4.4. Serum Biochemical Analysis

Serum ALT and AST activities were measured using commercial kits according to the manufacturer’s instructions (BC1555 for ALT and BC1565 for AST, Solarbio, Beijing, China).

4.5. Triglyceride and Triglyceride Measurement

Liver triglyceride (TG) and free fatty acid (NEFA) were tested strictly according to the instructions of TG Assay Kit and NEFA Assay Kit (A110-1-1 for TG and A042-2-1 for NEFA, Nanjing built).

4.6. Measurement of Mitochondrial Membrane Potential

Mitochondrial membrane potential was measured using the JC-1 Mitochondrial Membrane Potential Assay Kit (C2006, Beyotime, Shanghai, China). After washing twice, 200 μL of 1× JC-1 staining buffer was added to each well, and the fluorescence values of JC-1 monomer (excitation light 490 nm; emission light 530 nm) and JC-1 polymer (excitation light 525 nm; emission light 590 nm) were read by an enzyme marker. Mitochondrial membrane potential changes were observed by live cell imager (GFP, RFP).

4.7. BODIPY Staining

After 24 h of drug treatment of HepG2 cells, the cells were incubated with BODIPY working solution (BODIPY:PBS = 1:1000) for 25 min and washed three times with PBS, and 200 μL of PBS was added to each well; the accumulation of lipid droplets in the cells was observed by a live-cell imager (GFP), and the BODIPY staining images were analyzed by Image J 1.53t. The relative content of lipid droplets in the livers of the various groups was calculated.

4.8. Western Blot

Total proteins were extracted with RIPA lysate containing protease inhibitors, separated by SDS-PAGE and transferred to polyvinylidene difluoride membranes. And protein expression was detected using corresponding antibodies. The following antibodies were used: anti-alpha smooth muscle actin (#Ab124964; rabbit monoclonal antibody; Abcam (Cambridge, UK); 1:10,000 dilution), anti-GAPDH (#Ab181602; rabbit monoclonal antibody; Abcam; 1:10,000 dilution), anti-PPAR alpha (#Ab126285; rabbit polyclonal antibody; Abcam; 1:500 dilution), anti-NDUFS2 (#Ab192022; rabbit monoclonal antibody; Abcam; 1:10,000 dilution).

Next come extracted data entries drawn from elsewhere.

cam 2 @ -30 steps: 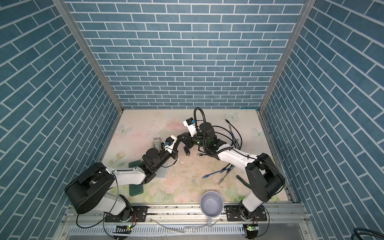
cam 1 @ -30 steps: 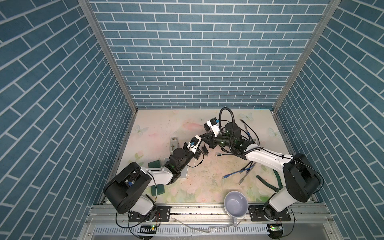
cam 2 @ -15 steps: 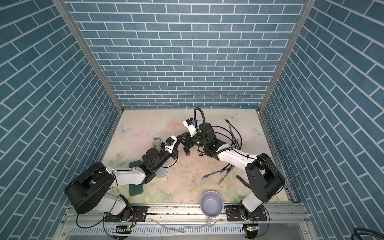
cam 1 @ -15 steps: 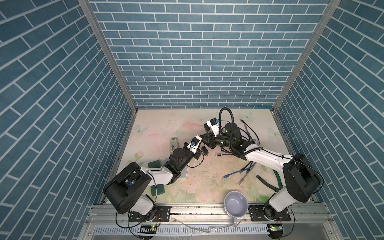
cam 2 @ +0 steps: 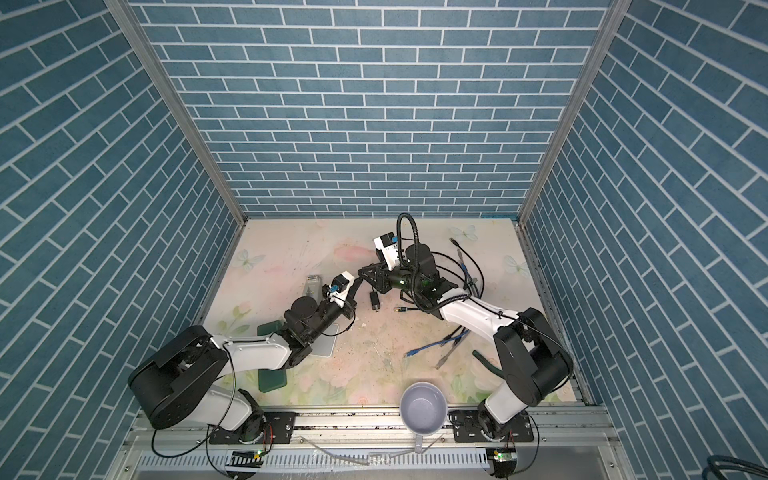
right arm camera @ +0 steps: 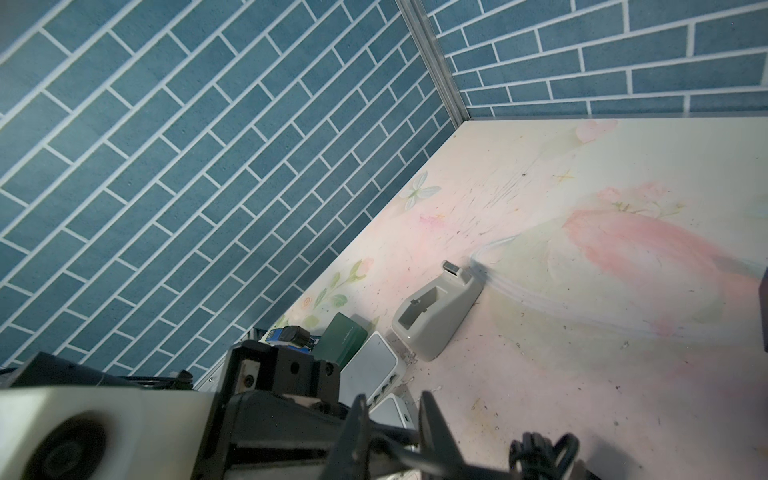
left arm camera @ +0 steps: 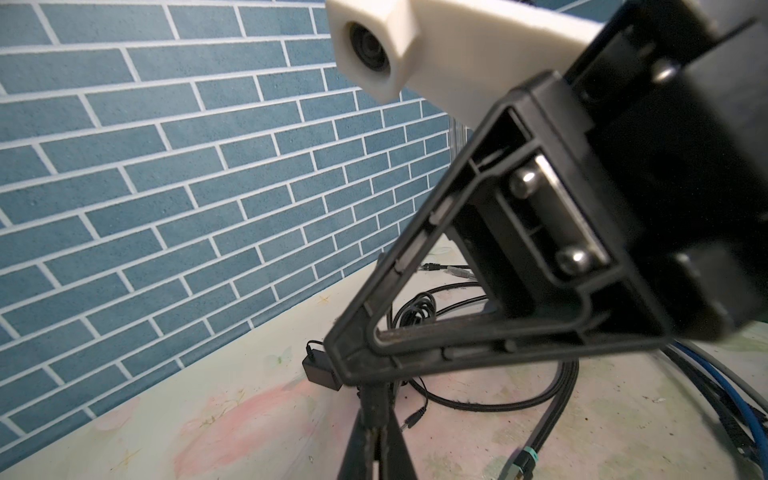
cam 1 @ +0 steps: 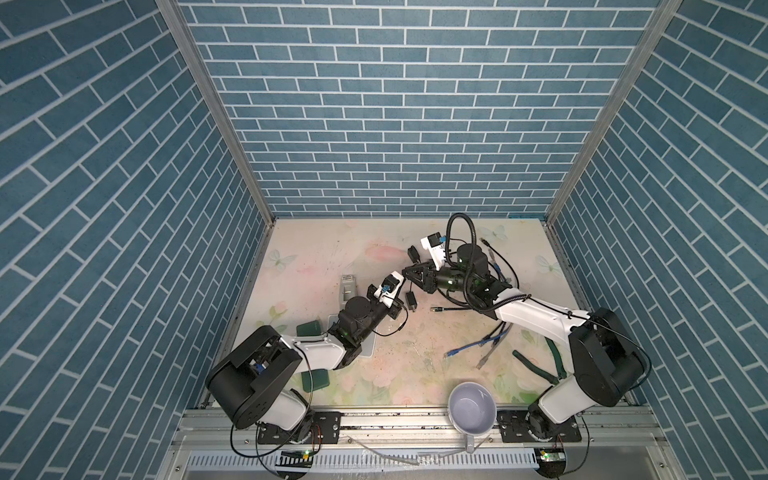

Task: Insert the plug into the switch port
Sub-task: 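Lower the left gripper onto the white router and close on it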

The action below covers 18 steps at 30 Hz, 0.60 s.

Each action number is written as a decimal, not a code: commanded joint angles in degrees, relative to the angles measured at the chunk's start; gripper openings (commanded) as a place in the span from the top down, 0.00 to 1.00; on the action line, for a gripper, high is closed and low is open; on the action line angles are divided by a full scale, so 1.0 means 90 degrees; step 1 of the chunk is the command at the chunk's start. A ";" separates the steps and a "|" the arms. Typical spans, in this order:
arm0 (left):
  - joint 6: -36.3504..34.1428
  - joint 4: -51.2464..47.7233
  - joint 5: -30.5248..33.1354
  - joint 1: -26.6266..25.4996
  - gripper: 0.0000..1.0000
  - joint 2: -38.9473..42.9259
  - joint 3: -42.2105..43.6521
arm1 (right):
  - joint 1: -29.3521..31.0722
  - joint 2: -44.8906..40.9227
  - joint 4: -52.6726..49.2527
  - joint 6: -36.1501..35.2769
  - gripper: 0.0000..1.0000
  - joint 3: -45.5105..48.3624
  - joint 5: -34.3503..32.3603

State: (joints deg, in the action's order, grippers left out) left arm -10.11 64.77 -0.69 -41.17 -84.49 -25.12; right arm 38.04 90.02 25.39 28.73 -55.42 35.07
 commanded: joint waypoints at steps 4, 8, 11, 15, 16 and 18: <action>-0.0071 0.0120 -0.0031 -0.0034 1.00 0.0137 0.0062 | -0.0031 -0.0121 0.0274 0.0186 0.89 0.0079 0.0284; -0.0078 0.0108 -0.0008 -0.0026 1.00 0.0130 0.0055 | -0.0037 -0.0059 0.0307 0.0226 0.96 0.0100 0.0346; 0.0043 0.0062 0.0117 -0.0032 0.88 0.0157 0.0072 | -0.0038 -0.0044 0.0296 0.0211 1.00 0.0140 0.0185; 0.0421 -0.0313 0.0503 -0.0016 0.18 0.0356 0.0176 | -0.0035 -0.0109 -0.0051 -0.0055 1.00 0.0142 -0.0259; 0.0497 -0.0642 0.0562 -0.0007 0.06 0.0459 0.0152 | -0.0036 -0.0129 -0.0158 -0.0139 1.00 0.0114 -0.0365; 0.0594 -0.1698 0.0705 -0.0014 0.01 0.0796 -0.0055 | -0.0037 -0.0157 -0.0450 -0.0354 1.00 0.0051 -0.0556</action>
State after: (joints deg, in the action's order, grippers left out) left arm -7.03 59.59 2.83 -41.17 -80.82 -24.36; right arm 37.89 90.02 23.99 28.69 -55.42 33.56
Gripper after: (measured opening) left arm 0.965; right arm 0.081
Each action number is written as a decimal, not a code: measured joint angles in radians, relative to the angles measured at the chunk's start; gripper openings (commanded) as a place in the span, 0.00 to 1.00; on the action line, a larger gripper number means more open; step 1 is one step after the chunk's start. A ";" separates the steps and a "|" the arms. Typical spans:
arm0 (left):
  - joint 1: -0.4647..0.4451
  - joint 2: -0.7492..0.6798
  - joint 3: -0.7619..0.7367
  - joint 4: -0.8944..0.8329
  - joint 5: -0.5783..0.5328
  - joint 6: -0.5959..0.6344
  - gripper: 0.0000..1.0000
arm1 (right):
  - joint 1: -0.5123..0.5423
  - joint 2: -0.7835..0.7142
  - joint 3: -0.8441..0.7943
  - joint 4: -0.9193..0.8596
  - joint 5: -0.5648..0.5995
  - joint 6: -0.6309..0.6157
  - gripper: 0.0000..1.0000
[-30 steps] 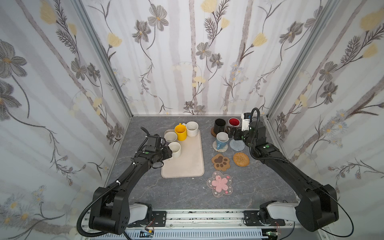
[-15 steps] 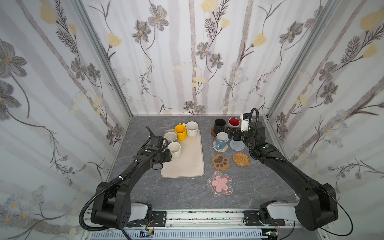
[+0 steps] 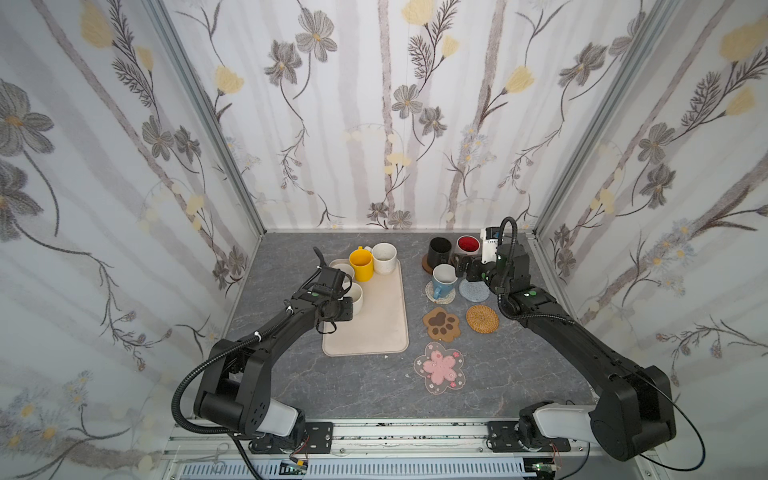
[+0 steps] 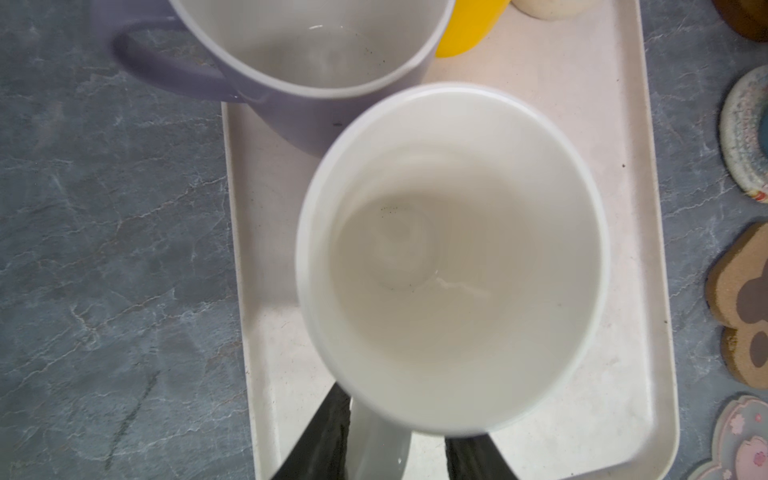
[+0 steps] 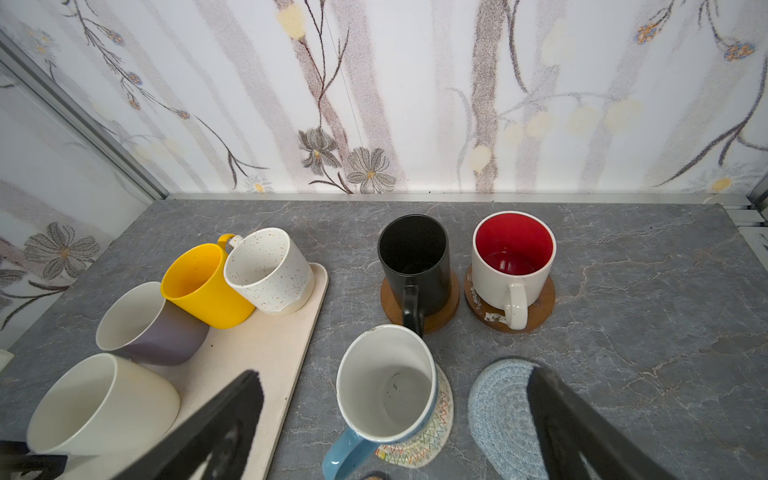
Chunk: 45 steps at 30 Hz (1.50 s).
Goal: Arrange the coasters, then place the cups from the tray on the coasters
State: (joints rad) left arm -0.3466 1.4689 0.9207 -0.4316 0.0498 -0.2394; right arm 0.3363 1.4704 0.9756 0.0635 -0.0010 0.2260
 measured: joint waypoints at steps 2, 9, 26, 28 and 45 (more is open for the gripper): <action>-0.009 0.014 0.006 -0.002 -0.017 0.000 0.36 | 0.000 0.000 0.000 0.000 0.000 0.000 1.00; -0.032 0.051 0.026 -0.008 -0.068 -0.008 0.30 | 0.000 0.000 -0.005 0.000 0.000 0.000 1.00; -0.075 0.061 0.068 -0.044 -0.098 -0.026 0.00 | 0.000 -0.011 -0.008 0.008 0.000 0.000 1.00; -0.086 0.047 0.078 -0.046 -0.098 -0.026 0.00 | 0.000 -0.012 -0.008 0.008 0.000 0.000 1.00; -0.345 0.035 0.284 -0.066 -0.055 0.053 0.00 | -0.153 -0.116 -0.088 0.037 -0.114 0.137 1.00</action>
State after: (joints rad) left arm -0.6914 1.5043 1.2045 -0.4973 -0.0051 -0.1864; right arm 0.1837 1.3544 0.8879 0.1005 -0.1154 0.3626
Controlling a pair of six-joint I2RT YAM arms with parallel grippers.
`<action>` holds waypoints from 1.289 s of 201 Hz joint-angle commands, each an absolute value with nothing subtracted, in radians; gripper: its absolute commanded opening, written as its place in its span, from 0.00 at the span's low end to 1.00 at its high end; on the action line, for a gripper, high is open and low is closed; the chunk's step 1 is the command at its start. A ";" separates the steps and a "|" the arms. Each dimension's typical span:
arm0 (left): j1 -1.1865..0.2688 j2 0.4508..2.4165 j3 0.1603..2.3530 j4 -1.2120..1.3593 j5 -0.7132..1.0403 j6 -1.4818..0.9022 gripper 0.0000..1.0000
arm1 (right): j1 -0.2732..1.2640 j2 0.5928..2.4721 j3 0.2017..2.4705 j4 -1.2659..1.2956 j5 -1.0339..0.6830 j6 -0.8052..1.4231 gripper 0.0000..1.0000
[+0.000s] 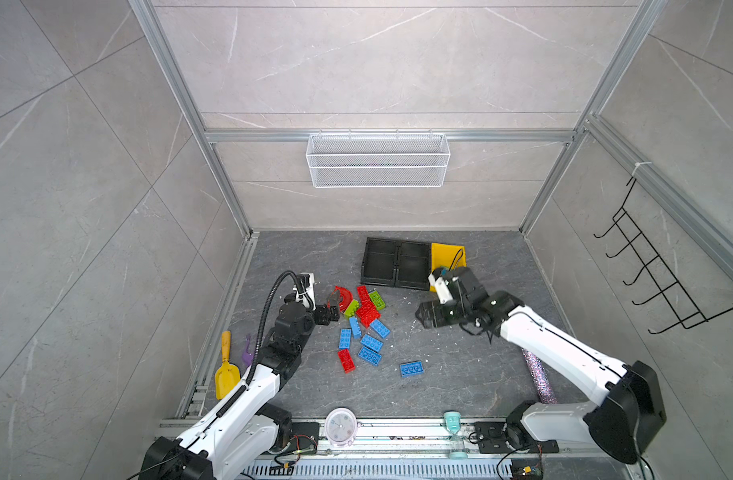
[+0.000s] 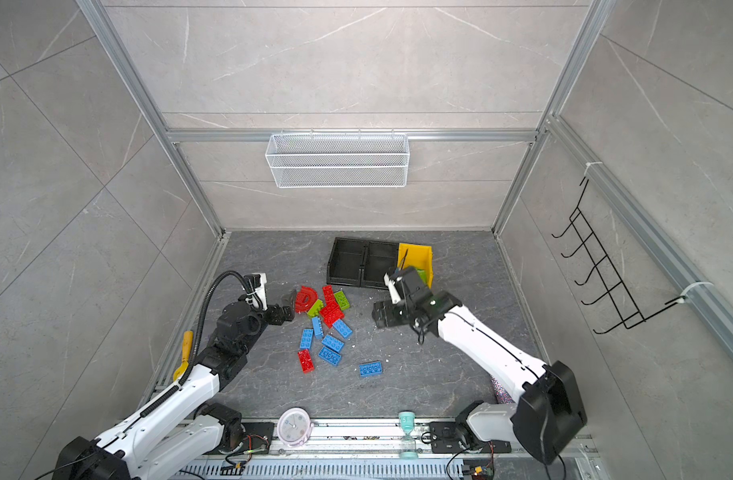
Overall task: Sort the legos into containers by color
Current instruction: 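Move the right gripper to a blue brick nearer the robot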
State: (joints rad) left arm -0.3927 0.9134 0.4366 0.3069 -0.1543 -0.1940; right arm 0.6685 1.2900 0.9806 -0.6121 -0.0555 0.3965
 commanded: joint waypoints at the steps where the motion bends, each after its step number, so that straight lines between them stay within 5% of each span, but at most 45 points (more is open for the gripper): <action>1: -0.391 0.922 0.439 0.332 -0.144 -0.195 1.00 | 0.788 1.270 0.922 -0.682 0.093 0.575 0.88; 62: -0.391 0.908 0.434 0.335 -0.136 -0.199 1.00 | 1.009 1.438 0.930 -0.618 0.144 0.698 0.90; 174: -0.391 0.936 0.442 0.339 -0.156 -0.202 1.00 | 1.047 1.661 0.969 -0.568 0.137 0.697 0.89; 259: -0.391 0.943 0.442 0.341 -0.169 -0.200 1.00 | 1.046 1.681 0.984 -0.611 0.144 0.693 0.69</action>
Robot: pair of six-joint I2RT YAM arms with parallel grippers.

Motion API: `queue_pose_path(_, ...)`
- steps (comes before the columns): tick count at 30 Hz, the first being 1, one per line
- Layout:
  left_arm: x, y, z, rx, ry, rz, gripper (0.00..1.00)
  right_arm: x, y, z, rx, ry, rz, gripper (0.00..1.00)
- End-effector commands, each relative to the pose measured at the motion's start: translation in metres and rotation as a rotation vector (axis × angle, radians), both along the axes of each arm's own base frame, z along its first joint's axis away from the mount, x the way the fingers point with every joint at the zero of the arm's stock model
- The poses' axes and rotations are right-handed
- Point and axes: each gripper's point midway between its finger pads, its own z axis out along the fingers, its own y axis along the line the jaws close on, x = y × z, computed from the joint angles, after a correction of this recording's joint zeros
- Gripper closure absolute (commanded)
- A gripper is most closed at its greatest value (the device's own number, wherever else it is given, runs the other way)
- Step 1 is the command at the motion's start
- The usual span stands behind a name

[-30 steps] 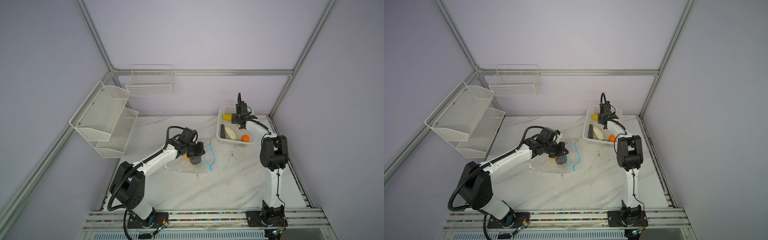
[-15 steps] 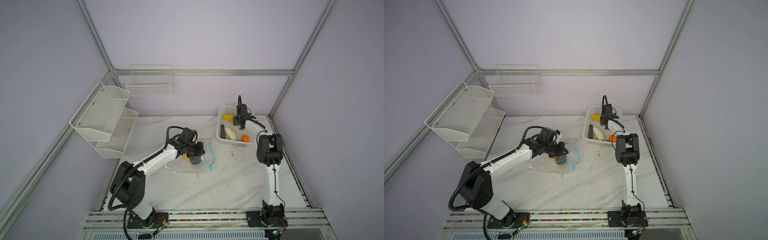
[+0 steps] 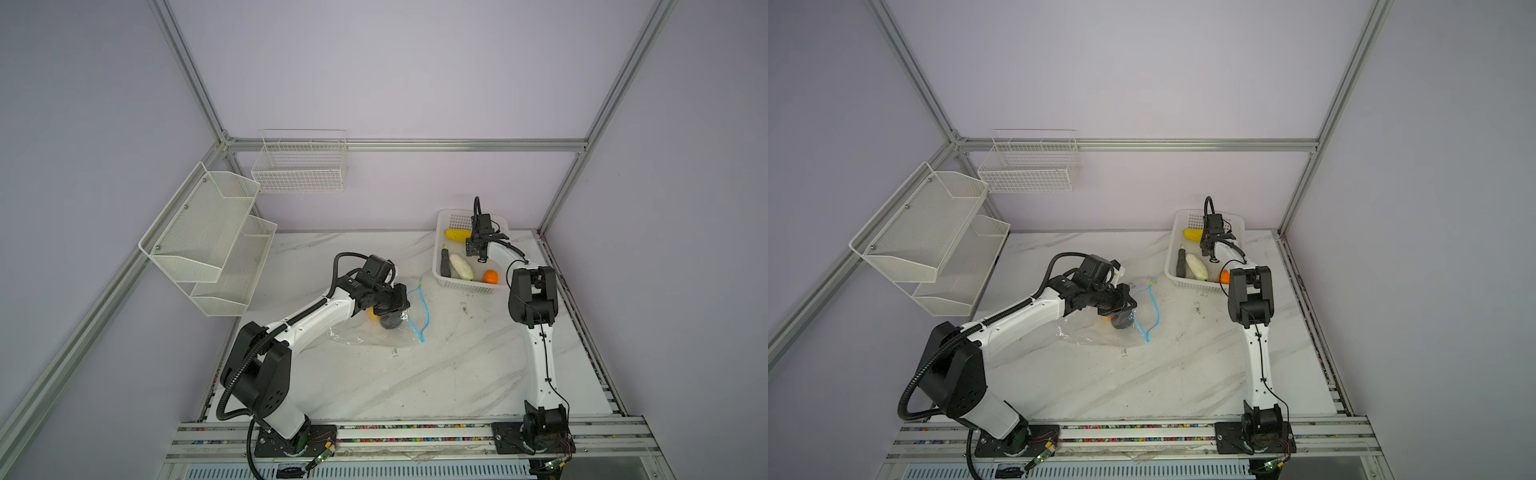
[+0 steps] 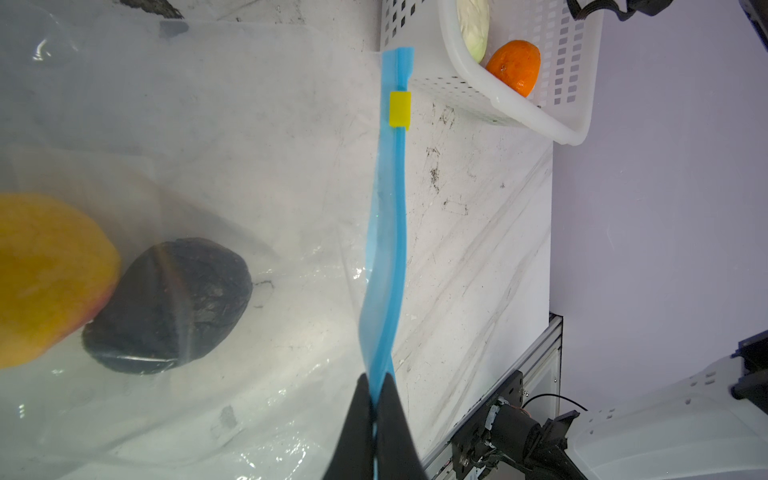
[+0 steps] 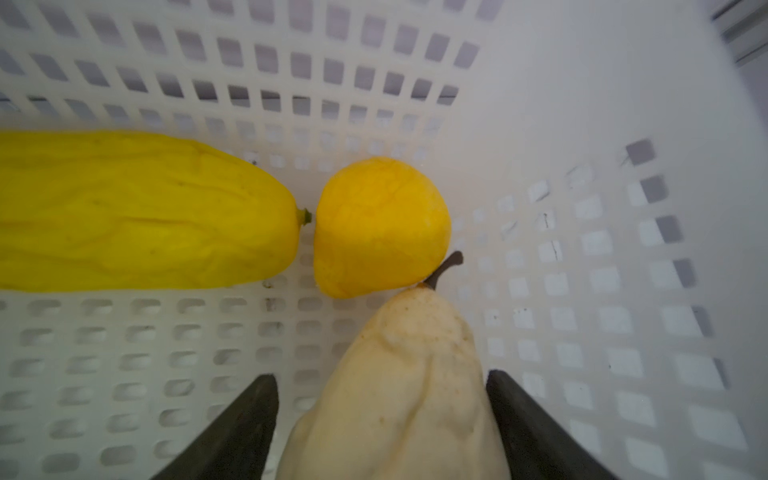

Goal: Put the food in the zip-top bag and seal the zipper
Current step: 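Grasp the cream pear in the basket with the right gripper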

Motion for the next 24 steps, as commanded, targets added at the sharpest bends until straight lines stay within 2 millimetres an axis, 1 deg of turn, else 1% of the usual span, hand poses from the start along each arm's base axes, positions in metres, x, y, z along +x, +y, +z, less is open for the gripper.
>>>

4.9. RNA Extraction and Quantitative RT-PCR Analysis

Total RNA was extracted from cells or tissues using Trizol (9108, TaKaRa, Tokyo, Japan) reagent, and cDNA was obtained using HiScript III RT SuperMix for qPCR (R323-01, Novozymes, Nanjing, China). cDNA was extracted from cells or tissues by ChamQ SYBR qPCR Master Mix (Q311-02, Novozymes, Nanjing, China) in a Step One ABI Real-Time PCR System for real-time quantitative PCR. The qPCR program was pre-denaturation: 95 °C, 90 s; denaturation: 95 °C, 10 s, annealing: 60 °C, 30 s, extension: 72 °C, 30 s, repeat 40 cycles. Finally, the melting curve was analyzed at 65~95 °C (0.5 °C/5 s). The qPCR system was 15 μL, and the specific proportion of each reagent is shown in Supplementary Table S1. The primers used are listed in Supplementary Table S2.

4.10. Cell Transfection with siRNA

Transfection of siRNA with Lipofectamine™ RNAiMAX Reagent (13778150, Invitrogen, Carlsbad, CA, USA) and NDUFS2 Gene siRNA Transfection Reagent. The siRNA sequences of the human NDUFS2 gene were 5′-GGAGAAAUCACACGUUUGUTT-3′ and 5′-ACAAACGUGUGAUUUCUCCTT-3′ (SiNDUFS2-969); 5′-GGCUUUAUGGAUGACAUUUUATT-3′ and 5′- UAAAUGUCAUCCAUAAGCCTT-3′ (SiNDUFS2-1162); 5′-CACUUGAUUCAUCACUUUAATT-3′ and 5′-UAAAUGUCAUCCAUAAGCCTT-3′ (SiNDUFS2-1576).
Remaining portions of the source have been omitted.